There are two mechanisms that are thought to be major driving forces of genome reduction, unequal homologous recombination and illegitimate recombination [60, 61]. But irrespectively of the mechanism, sequences under negative selection are unlikely to be lost. Thus, one may expect the genome contraction to proceed primarily through the removal of non-functional regions (sometimes referred to as “junk DNA”). One possible cause of such removal may be an increase of the effective population size, assuming that getting rid of “junk” DNA is advantageous [62]. However in plants the relationship between genome size and effective population size is yet to be clarified [55]. The increased strength of selection favoring reduced genome size is another possibility. Recent study of the genome size change in the genus Arabidopsis demonstrates that long (>5 bp) deletions are selectively favored in A. thaliana[18]. A similar process could be driving the genome contraction in G. aurea. As already mentioned above, short life cycle and self-pollination are important factors in the reduction of genome size. G. aurea is a perennial plant [63]; as for the breeding system, though insect visitation of G. aurea flowers is documented, there are no direct evidences of cross-pollination. The results of crossing experiments on Genlisea species grown in cultivation demonstrated that some members of the genus are facultative autogamous [64]. If G. aurea is self-pollinated, in contrast to its large-genome relatives, this transition to selfing could have contributed into the reduction of genome size.
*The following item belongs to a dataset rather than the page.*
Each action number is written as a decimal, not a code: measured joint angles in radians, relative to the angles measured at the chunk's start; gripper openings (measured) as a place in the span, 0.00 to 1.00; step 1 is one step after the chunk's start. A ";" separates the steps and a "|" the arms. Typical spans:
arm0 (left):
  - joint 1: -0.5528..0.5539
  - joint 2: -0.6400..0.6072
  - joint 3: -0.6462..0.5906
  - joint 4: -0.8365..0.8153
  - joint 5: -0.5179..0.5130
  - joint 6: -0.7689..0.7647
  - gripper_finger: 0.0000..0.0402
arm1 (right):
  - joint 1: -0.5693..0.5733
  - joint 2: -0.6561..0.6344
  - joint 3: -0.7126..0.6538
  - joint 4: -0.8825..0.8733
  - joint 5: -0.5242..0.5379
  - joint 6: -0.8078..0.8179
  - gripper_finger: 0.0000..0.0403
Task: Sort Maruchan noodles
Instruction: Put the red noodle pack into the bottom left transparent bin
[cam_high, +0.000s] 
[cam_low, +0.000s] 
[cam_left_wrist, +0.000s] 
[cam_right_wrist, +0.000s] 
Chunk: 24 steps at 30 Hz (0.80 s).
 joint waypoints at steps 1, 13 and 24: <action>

While this paper was in review, a description of the 82 Mb genome of Utricularia gibba has been published [43]. There are several common features between this genome and that of G. aurea, although they underwent miniaturization independently. In particular, both genomes have a reduced number of protein-coding genes, and the gene densities (28 per 82 in U. gibba vs. 21 per 64 in G. aurea) are rather similar, suggesting that there may be a minimal complement of non-coding sequences (1,500 nucleotides) per gene in angiosperms.
Methods
Origin, cultivation, sequencing and assembly
The plants were cultivated in the private collection of carnivorous plants (A. Seredin, Moscow, Russia). Before DNA extraction, plants were put into distilled water and starved for two days. Total genomic DNA was extracted using modified CTAB-method [65]. To construct the libraries for whole genome sequencing DNA was processed as described in the TruSeq DNA Sample Preparation Guide (Illumina). Two libraries with average length of 413 and 623 bp were selected for sequencing. Libraries were quantified using fluorimetry with Qubit (Invitrogen, USA) and real-time PCR and diluted up to final concentration of 8 pM. Diluted libraries were clustered on two lanes (one library per lane) of a paired-end flowcell using cBot instrument and sequenced using HiSeq2000 sequencer with TruSeq SBS Kit v3-HS (Illumina, USA). Raw reads in fastq format (about 347 millions in total) were imported into CLC Genomic Workbench program; after trimming of adapter-derived and low (Q-score below 30) quality sequences they were assembled using built-in de novo assembly application (k-mer size 64, bubble size 1,000). To minimize the presence of contigs derived from contamination (symbiotic bacteria, prey organisms) we have taken for subsequent analysis only the contigs with average coverage more than 75×. Due to several limitations RNA extraction from G. aurea itself was not feasible with the material that we had. Thus to improve the annotation of its genome we sequenced transcriptomes of two related species, Pinguicula vulgaris and Utricularia intermedia. The samples were taken from Moscow State University botanical garden. Total RNA was extracted from leaves using Qiagen RNEasy Plant Mini kit. About 1 microgram of total RNA was processed using TruSeq RNA Sample Preparation Guide (Illumina). Libraries were sequenced on a single-read flowcell with the read length 100 bp using HiSeq2000 instrument and TruSeq SBS Kit v3-HS (Illumina). Reads were trimmed and assembled using CLC Genomics Workbench 5.0.1 with word size = 36 and bubble size = 2,500.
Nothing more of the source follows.